The new line was built from Annesley in Nottinghamshire to join the Metropolitan Railway (MetR) extension to Quainton Road, where the line became joint MetR/GCR owned (after 1903), and returned to GCR tracks at Canfield Place, near Finchley Road, for the final section to . In 1903, new rails were laid parallel to the Metropolitan Railway from Harrow to the junction north of Finchley Road, enabling more traffic to use Marylebone.

===Later history===
In 1902, the company introduced an express service from Bournemouth and Southampton to York and Newcastle upon Tyne. A year later, it began a through running express from Dover and Folkestone to Leicester, Nottingham, Sheffield, Leeds, Huddersfield, Halifax, Bradford and Manchester, avoiding London and opening up the South Coast to the Midlands and the North. The route from Banbury to Reading was over Great Western track and from there it traversed South Eastern Railway track via Aldershot and Guildford to Redhill and on to Folkestone and Dover.

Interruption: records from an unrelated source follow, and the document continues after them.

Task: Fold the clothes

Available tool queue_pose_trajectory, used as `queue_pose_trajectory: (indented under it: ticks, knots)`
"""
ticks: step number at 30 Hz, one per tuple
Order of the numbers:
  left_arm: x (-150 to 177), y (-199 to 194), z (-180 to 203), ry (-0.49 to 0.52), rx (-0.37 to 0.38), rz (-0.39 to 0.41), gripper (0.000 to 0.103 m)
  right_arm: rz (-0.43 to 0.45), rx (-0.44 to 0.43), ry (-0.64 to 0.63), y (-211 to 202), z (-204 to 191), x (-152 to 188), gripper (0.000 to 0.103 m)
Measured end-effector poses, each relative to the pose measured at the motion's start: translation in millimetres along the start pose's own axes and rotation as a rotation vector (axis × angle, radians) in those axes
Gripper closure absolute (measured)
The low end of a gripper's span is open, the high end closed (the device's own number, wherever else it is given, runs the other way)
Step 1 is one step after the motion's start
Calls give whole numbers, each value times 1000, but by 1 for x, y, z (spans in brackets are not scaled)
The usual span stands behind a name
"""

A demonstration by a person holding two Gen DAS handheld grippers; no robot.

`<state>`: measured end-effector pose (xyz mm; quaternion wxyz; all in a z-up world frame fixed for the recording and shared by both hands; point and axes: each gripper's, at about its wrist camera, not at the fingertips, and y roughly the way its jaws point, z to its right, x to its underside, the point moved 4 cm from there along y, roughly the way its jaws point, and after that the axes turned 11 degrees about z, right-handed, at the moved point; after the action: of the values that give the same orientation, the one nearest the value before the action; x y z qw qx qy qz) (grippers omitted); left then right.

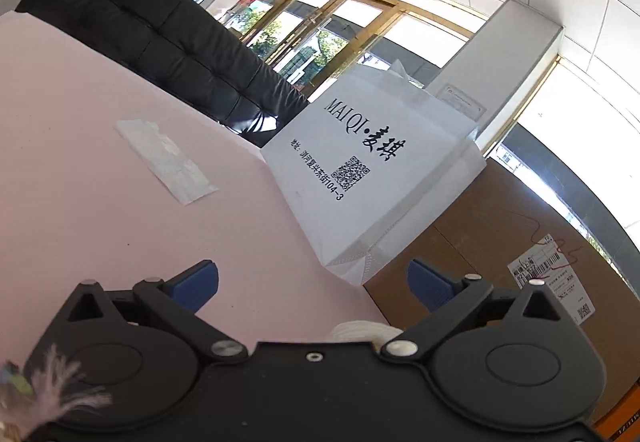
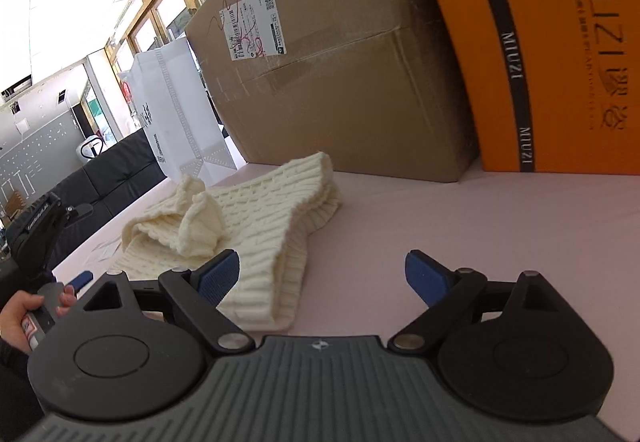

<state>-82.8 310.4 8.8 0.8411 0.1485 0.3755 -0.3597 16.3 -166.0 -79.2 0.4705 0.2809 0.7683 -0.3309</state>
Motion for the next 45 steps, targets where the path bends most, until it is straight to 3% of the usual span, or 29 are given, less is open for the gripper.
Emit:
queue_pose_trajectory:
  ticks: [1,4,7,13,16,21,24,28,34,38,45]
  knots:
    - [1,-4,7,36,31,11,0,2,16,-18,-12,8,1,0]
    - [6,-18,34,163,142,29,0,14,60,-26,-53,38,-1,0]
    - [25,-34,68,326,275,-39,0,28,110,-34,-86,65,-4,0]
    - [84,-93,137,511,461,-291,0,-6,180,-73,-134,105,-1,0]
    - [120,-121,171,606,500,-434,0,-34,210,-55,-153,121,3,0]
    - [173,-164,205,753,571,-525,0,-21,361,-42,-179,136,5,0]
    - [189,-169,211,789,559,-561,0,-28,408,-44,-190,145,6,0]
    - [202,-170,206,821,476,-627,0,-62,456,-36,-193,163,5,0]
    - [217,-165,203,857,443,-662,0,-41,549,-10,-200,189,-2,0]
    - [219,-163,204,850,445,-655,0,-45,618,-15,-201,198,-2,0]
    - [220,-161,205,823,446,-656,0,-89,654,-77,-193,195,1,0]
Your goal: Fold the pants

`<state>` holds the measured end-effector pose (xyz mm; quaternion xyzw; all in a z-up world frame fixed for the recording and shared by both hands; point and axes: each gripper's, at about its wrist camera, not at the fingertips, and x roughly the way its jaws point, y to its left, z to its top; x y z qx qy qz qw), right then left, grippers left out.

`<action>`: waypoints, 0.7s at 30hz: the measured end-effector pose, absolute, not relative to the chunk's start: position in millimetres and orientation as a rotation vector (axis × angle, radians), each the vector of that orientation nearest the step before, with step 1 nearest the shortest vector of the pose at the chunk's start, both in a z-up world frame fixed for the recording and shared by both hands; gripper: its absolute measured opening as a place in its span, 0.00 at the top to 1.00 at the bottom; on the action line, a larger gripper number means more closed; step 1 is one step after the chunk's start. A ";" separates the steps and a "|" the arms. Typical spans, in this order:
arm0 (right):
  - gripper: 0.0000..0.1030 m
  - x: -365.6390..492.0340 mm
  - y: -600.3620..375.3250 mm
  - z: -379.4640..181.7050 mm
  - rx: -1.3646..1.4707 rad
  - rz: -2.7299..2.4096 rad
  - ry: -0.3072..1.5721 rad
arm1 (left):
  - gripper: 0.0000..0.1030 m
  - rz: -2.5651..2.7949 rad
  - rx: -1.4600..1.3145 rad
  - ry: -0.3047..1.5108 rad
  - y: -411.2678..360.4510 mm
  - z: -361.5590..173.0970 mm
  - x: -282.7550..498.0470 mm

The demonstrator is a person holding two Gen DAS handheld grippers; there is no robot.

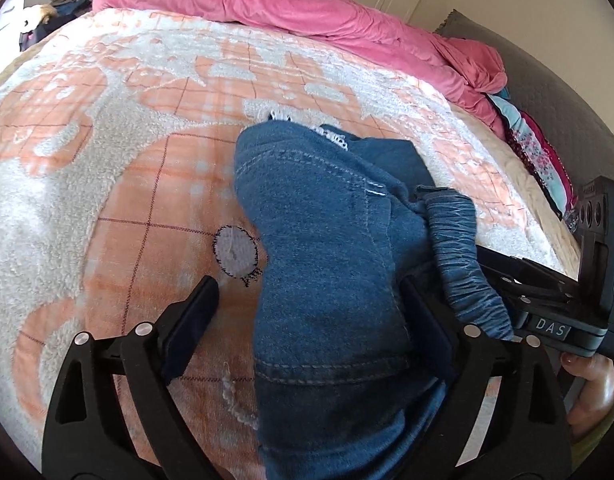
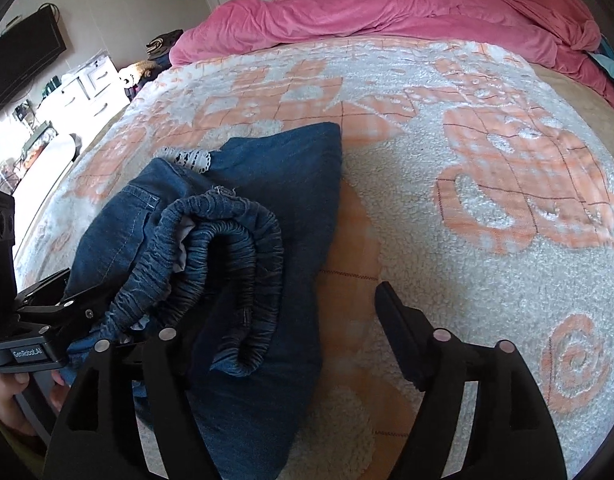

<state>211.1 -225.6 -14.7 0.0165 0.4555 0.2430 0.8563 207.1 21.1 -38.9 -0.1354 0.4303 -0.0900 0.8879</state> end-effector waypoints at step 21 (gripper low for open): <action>0.05 136.0 -266.5 54.0 0.093 0.520 0.646 | 0.09 -0.151 -0.199 0.665 15.7 37.5 134.3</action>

At the same time, the Great Central was gaining a reputation for fast services to and from London. In May 1903, the company promoted its services as Rapid Travel in Luxury, and Sheffield without a stop, adopted on 1 July 1903, became a trademark for the company, with 163.75 mi run in three hours, an average of nearly 55 mph. Slip coaches were provided for passengers for Leicester and Nottingham.

On 2 April 1906, an "alternative main line" route from Grendon Underwood Junction near Aylesbury to Neasden in north-west London opened. The line was joint GCR/GWR between Ashendon Junction and Northolt Junction. It was built to increase traffic on the GCR by overcoming capacity constraints on the Metropolitan extension and as a result of disagreements between the MetR and GCR after the resignation of Sir Edward Watkin due to poor health. By the time the line was built, the companies had settled their differences.

On 1 January 1923, under the terms of the Railways Act 1921, the GCR amalgamated with several other railways to create the London and North Eastern Railway.

The GCR line was the last complete mainline railway to be built in Britain until section one of High Speed 1 opened in 2003 and was also one of the shortest-lived intercity railway lines. Yet in its early years, its steam-hauled Sheffield expresses were the fastest in the country.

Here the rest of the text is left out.